Bloody makeup heightened the intensity of Western Carolina University’s most recent mass-casualty drill—an on-campus simulation designed to prepare nursing, social work, and emergency medical care students for genuine disaster. Participants spent the day transporting, treating, and debriefing role-playing “victims,” says Melisa McNeil, EMC program director.
The mock crisis is one example of hands-on learning by EMC students, who also administer IVs and injections on each other; partake in diverse clinical rotations, including helicopter and burn center duty; share a cadaver lab with WCU’s athletic training and forensic anthropology programs; and work on a high-tech mannequin whose bouts of wheezing, sweating, vomiting, and worse are controlled via remote control.

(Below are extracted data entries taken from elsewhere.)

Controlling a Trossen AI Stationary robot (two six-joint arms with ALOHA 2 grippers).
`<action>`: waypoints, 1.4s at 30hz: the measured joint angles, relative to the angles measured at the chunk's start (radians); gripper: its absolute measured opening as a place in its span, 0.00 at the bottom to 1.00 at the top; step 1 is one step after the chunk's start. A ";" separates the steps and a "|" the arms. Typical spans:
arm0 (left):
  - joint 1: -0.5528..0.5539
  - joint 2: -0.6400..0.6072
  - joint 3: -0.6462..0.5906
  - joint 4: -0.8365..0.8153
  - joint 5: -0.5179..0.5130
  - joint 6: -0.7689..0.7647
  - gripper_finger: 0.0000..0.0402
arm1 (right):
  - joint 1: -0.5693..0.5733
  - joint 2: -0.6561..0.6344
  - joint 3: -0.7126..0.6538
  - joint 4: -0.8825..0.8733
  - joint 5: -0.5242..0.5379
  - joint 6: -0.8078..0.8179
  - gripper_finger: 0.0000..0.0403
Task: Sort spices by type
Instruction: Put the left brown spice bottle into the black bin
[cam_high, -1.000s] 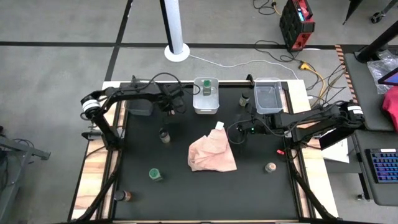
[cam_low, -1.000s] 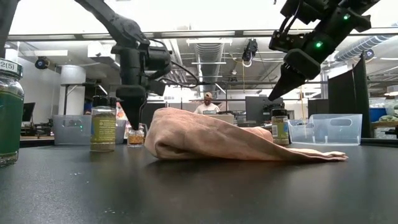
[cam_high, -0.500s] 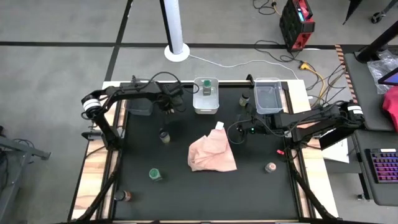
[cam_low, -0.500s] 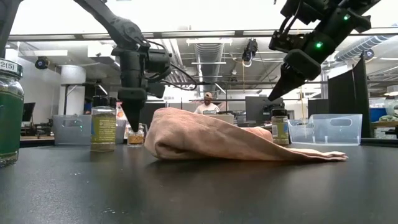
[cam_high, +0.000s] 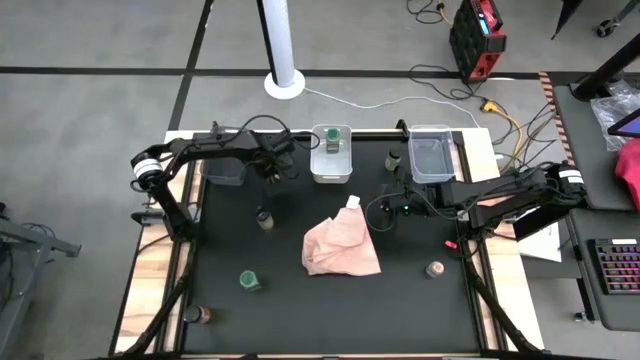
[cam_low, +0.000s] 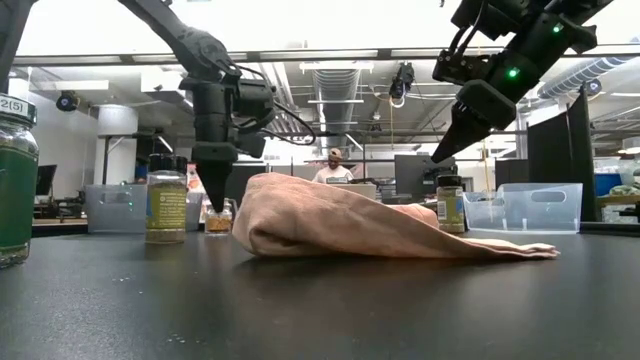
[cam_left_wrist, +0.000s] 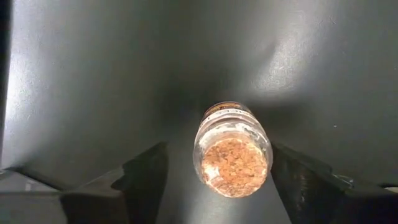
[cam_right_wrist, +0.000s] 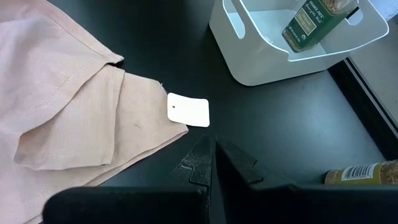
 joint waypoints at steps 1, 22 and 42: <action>0.000 0.000 0.000 0.000 0.000 0.000 0.62 | 0.000 0.000 0.000 0.000 0.000 -0.002 0.03; -0.004 0.000 0.000 0.016 0.000 -0.023 0.57 | 0.000 0.000 0.000 0.000 0.000 -0.010 0.03; -0.060 -0.013 0.203 -0.175 0.000 -0.041 0.43 | 0.000 0.000 0.000 0.000 0.000 -0.017 0.03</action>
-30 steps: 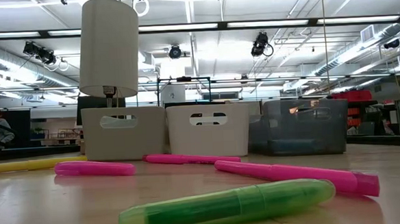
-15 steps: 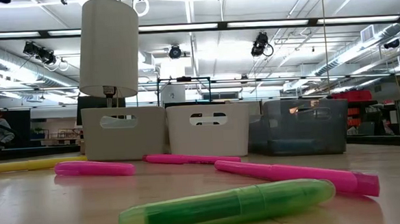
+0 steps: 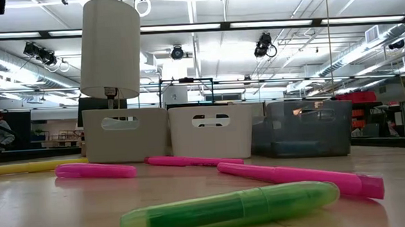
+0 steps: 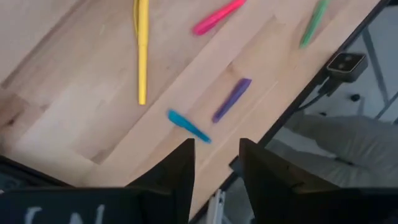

Soon, a donated ambulance will become a mobile lab, and even more experience is available through the campus Emergency Medical Services team, which is operated by students of all disciplines and supervised by staff.
Since becoming the nation’s first EMC bachelors program in 1976, WCU’s four-year on-campus course has grown to graduate 20 to 30 students annually. And its two-year online counterpart, which results in the same degree, has about 260 individuals enrolled. Traditional students are eligible for the former option, McNeil explains, while “distance learning is for folks who already have their paramedics certificate and are working somewhere.” As educational requirements in the emergency medical field mount, many professionals are returning to school, she says, boosting the online enrollment numbers.
Members of the armed services comprise a significant portion of the current online cohort, including 18 members of the U.S. Army’s elite commandoes, Delta Force. “So, they can be in Afghanistan, the Philippines, here, there, wherever and take our courses,” McNeil says (though some can’t disclose their locations).
Both of WCU’s EMC concentrations—health services management and science/premed—have landed graduates in a variety of positions, from ambulances and helicopters to the North Carolina Office of EMS and other, supervisory roles. Returning to the university to teach is also common, McNeil notes, with four of the EMC program’s current six staff members—herself included—former students now training the next generation of paramedics.